# Why do my dalmatian mollies keep dying??!!



## TaylerHill

A few weeks ago we bought two dalmatian mollies that were both females. They came with a baby too. After about a week both adult mollies died in the same night, but the baby was perfectly fine. So then we went this last weekend and bought two more adult mollies, this time a male and female. The second day we had them the female had 7 babies, 4 of which are still alive in my breeder trap. Last night I noticed the female was swimming really recklessly and seemed like she had gone blind. Her gills also looked swollen because I could see the layers of them sticking out of the gill covers. The male seemed fine, but within an hour he was dead and the female still swimming wierd. All of my babies, including the one that came with the original batch, are all fine. This morning the female was still swimming blindly and still had puffy gills. I tested my water last night for nitrates and it was at 40ppm. The tank is a 10 gallon with a heater and an airstone.

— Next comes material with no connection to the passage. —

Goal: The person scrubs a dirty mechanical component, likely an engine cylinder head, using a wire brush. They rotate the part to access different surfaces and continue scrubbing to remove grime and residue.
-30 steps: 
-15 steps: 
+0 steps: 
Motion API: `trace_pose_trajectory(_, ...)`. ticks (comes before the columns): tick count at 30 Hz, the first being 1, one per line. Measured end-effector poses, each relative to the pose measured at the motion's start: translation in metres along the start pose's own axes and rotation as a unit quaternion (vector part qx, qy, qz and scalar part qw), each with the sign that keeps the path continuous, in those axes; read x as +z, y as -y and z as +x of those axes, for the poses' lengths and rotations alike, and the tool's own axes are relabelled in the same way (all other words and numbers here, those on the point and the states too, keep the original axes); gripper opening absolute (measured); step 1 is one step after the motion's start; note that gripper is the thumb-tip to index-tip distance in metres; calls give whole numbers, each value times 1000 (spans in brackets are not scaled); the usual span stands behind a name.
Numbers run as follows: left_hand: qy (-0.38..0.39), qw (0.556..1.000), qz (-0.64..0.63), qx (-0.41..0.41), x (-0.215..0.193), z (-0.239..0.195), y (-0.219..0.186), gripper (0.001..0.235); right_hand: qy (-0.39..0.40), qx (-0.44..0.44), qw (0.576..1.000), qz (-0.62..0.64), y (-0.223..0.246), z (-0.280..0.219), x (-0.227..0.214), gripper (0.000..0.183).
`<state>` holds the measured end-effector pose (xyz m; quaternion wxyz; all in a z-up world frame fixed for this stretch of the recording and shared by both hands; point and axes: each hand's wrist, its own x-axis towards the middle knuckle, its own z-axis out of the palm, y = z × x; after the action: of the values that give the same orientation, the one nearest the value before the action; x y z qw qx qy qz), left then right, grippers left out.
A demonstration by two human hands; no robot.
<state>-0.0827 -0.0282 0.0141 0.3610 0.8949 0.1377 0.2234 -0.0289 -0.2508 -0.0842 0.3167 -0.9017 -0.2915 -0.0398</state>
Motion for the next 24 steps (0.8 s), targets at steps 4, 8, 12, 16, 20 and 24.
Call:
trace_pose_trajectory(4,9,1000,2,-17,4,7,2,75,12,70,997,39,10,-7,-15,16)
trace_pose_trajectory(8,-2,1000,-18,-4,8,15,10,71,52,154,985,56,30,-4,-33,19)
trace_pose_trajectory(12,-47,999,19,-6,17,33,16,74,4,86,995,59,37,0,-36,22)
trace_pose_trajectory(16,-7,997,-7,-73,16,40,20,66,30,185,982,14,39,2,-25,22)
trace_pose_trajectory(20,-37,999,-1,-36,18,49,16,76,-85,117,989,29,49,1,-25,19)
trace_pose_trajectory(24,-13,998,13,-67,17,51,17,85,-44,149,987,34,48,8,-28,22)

I don't have a filter. What confuses me the most is that if something is killing the adults, shouldn't the babies be dying too since they are younger and have weaker immune systems? How can I help my poor fish?


----------



## TaylerHill

And I know they are brackish fish but I haven't started acclimating the water yet so they are still in freshwater.


----------



## SeaKnight

A tank that size should really have some kind of filtration system... How often is the water changed (without filtration the water needs changed more frequently)?? Or It could be just a bad Batch of fish, my local store changed suppliers recently and because of this they were dealing with a lot of losses.. I think the girl said it was close to 2x-3x's the normal expected amount... In one week alone we alone were there 3x's ourselves exchanging fish.... Now that they have gone back to their old supplier losses are down to just about normal....


----------



## bambijarvis

the babies are born into your water so they're used to the parameters.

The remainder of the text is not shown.